YOUR GOAL
From the material below, copy exactly the lines beginning with the one that contains "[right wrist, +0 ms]" and ending with the one that contains "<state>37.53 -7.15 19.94"; the pictures stay out.

GIVEN DATA
######
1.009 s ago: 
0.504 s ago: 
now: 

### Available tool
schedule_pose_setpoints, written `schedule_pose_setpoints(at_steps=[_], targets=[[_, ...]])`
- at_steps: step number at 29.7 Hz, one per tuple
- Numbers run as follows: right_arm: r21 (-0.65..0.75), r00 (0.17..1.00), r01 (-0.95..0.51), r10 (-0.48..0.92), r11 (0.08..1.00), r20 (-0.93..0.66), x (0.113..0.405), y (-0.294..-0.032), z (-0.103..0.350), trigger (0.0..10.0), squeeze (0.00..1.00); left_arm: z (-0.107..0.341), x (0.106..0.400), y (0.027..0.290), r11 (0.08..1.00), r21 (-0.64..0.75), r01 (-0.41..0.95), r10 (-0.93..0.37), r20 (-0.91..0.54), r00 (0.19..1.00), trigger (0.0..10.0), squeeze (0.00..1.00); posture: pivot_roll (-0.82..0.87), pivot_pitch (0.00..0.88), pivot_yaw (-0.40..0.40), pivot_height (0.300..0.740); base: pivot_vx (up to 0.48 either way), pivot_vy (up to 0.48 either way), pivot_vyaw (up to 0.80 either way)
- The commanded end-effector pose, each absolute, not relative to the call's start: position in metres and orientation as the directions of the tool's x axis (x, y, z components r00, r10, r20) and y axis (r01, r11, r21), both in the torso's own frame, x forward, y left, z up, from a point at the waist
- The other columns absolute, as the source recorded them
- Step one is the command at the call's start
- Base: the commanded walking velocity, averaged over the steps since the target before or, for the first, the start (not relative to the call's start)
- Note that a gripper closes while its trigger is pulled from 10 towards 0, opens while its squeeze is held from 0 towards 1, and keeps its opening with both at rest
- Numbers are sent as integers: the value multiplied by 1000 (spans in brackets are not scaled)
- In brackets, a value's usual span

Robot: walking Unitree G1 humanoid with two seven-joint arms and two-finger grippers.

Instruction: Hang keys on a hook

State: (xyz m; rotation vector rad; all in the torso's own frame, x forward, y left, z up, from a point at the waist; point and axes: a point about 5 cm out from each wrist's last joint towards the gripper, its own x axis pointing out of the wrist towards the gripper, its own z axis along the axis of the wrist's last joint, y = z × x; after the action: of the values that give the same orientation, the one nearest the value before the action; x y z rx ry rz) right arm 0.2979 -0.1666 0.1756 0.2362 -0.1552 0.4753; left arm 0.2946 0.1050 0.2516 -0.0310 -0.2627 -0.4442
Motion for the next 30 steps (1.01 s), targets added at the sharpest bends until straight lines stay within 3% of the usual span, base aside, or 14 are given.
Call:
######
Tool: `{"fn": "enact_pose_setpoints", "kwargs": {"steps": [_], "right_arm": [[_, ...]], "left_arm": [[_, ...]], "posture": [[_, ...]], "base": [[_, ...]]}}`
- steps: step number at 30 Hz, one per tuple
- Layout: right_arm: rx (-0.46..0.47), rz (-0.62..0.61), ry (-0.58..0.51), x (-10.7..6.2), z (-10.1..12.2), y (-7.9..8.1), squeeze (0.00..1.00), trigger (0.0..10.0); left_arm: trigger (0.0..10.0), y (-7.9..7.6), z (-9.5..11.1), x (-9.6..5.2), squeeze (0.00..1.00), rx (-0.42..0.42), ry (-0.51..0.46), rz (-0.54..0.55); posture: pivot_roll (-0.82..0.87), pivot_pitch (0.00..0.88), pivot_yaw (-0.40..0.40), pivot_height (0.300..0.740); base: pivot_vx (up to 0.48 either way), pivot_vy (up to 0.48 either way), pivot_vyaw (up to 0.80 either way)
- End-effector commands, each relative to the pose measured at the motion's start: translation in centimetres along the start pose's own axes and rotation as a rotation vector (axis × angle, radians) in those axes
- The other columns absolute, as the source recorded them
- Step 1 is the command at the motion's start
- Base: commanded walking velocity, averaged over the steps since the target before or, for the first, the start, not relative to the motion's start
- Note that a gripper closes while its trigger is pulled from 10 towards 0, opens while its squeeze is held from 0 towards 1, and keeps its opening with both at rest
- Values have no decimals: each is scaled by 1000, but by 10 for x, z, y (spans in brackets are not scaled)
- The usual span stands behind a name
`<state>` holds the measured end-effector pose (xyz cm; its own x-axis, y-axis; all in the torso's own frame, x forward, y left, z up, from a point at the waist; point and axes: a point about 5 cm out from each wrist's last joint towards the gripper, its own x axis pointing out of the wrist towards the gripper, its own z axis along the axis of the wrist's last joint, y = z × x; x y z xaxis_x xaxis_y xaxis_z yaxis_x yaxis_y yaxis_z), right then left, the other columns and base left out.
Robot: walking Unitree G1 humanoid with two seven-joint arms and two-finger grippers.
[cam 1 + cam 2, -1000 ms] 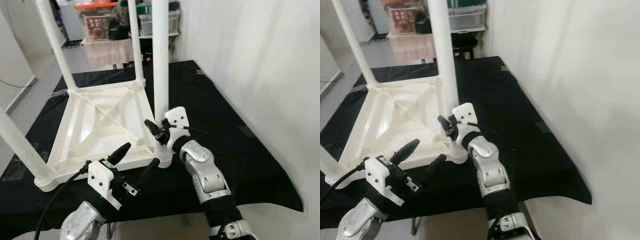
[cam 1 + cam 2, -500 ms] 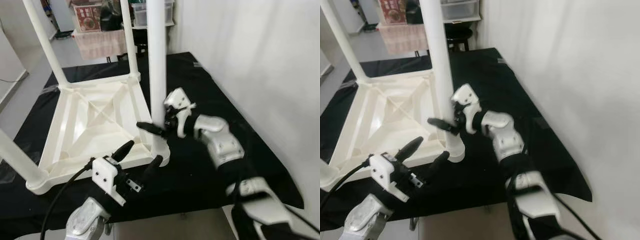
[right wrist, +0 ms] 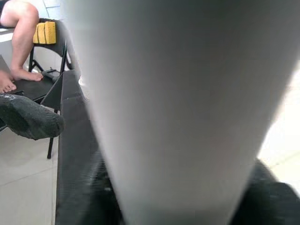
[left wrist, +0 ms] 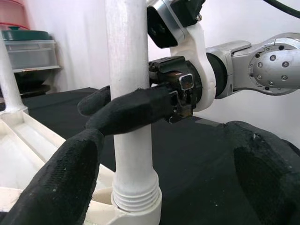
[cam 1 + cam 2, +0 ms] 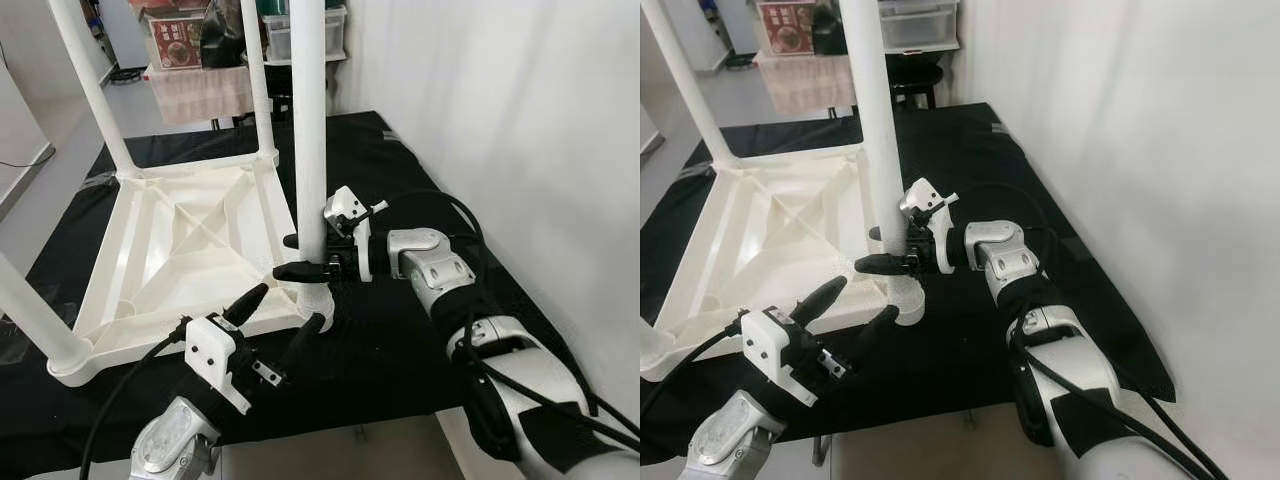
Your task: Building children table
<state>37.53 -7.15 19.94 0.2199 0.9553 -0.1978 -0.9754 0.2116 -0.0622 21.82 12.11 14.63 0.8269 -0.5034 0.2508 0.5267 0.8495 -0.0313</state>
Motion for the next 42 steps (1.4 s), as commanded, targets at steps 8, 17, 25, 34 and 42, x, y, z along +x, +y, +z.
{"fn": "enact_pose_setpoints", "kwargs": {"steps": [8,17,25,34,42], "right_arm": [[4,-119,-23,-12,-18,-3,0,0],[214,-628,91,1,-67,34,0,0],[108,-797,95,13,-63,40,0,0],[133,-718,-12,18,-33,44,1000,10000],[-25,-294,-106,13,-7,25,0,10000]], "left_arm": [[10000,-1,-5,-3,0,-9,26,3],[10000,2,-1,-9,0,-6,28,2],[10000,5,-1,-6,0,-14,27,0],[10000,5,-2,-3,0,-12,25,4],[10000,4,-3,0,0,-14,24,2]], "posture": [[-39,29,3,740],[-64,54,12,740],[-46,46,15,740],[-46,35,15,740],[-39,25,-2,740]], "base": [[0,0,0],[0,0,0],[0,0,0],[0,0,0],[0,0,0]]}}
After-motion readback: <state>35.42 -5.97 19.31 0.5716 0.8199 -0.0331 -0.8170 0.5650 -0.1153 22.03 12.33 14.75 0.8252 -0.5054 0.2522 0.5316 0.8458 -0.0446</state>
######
YOUR SOLUTION
[right wrist, +0 ms] 
[left wrist, +0 ms] 
[cam 1 + cam 2, +0 ms] 
Your task: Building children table
<state>37.53 -7.15 19.94 0.2199 0.9553 -0.1978 -0.9754 0.2116 -0.0622 21.82 12.11 14.63 0.8269 -0.5034 0.2508 0.5267 0.8495 -0.0313</state>

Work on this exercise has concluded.